特に人身事故を起こされると取り返しのつかないことになりますが、本人が説得に応じず車に乗り続けてしまうというケースが多々あります。
村井さんの義母は物損事故などを起こしたことがあったそう。そのため「事故も多くなってきて、年齢的にももうそろそろ返納した方がいいんじゃないか」と説得ところ失敗。
その後もケアマネージャーと一緒に何度も返納を頼んだのですが、怒ってしまうこともあったとのことです。
アクティブにドライブすることが多い義母にとって、車を奪われることは生き甲斐を失い、プライドを傷つけられるようです。
「車が盗まれた」と抗議
義母による事故は2回ありました。

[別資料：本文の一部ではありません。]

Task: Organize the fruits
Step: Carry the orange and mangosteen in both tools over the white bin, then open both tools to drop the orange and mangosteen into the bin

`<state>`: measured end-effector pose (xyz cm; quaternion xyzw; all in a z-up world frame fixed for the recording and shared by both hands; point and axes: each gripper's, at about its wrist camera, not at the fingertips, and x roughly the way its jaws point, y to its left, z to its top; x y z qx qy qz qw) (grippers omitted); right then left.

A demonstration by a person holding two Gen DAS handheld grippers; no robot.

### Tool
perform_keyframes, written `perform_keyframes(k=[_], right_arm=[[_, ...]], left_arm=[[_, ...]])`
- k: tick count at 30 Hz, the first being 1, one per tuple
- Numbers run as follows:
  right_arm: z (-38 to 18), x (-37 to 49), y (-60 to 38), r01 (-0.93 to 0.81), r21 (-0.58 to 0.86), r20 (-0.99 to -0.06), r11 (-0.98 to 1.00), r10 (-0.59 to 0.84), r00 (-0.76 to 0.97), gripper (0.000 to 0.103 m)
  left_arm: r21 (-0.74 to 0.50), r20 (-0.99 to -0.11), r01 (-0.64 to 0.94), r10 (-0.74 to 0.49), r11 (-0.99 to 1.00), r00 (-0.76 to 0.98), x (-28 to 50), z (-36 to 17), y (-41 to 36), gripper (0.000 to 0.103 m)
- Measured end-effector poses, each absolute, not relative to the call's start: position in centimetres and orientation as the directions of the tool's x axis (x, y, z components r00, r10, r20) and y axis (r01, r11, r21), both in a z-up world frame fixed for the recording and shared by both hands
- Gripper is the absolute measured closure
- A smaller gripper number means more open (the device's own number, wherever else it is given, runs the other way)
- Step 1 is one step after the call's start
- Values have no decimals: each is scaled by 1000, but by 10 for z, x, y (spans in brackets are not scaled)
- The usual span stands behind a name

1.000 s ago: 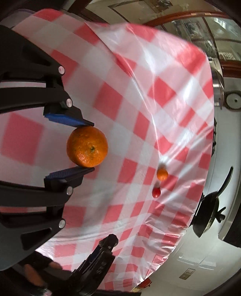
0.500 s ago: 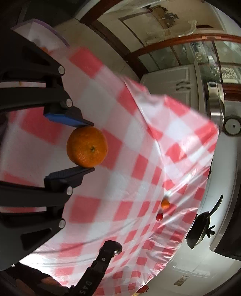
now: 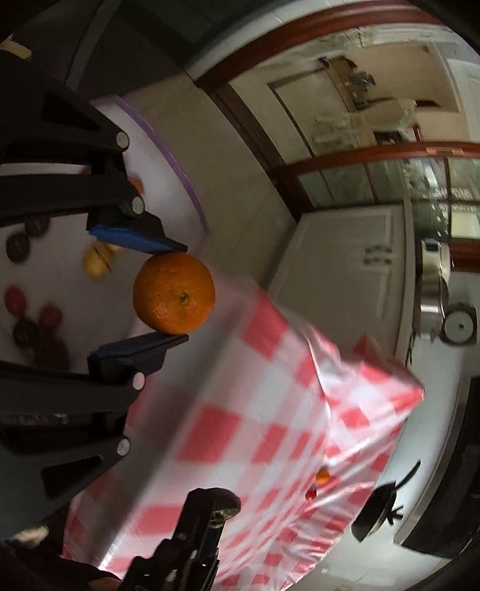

またスーパーの駐車場の柱などの自損事故以外に、逆走行為も一度起こしていたため、次は人身事故につながりかねません。
しかしいくら説得しても聞く耳を持たなかったため、村井さんは義父に了解を得て、夫とともに廃車の手続きを行なう手段に打って出ました。
問題はその後。義母は電話で「息子に車を盗られた。今すぐお金を支払ってください」と訴えたり、翌日には村井さんの税理士さんに電話し、「義理の娘が私の車を盗りました」と報告するなど、大変な状況となってしまったそうです。
抗議が収まった理由
ところが2、3週間ほど経ったある日、義母は返納に納得してしまいます。
どうも自身で「自分の目の前で自動車事故が起きたことを目撃し、このような事故を起こしてはいけないと考えた末、自ら免許を返納した」と考えたとのこと。
これが自分を納得させるための創作なのか、それとも認知症による症状なのかは不明だそうですが、以降「車が盗られた」とは言われくなりました。
車を売ったお金は義父に渡っており、「車が盗られた」と話す義母に義父が「息子夫婦は盗んでいない」と説明したとのこと。
やはり説得には周囲の協力が不可欠なようです。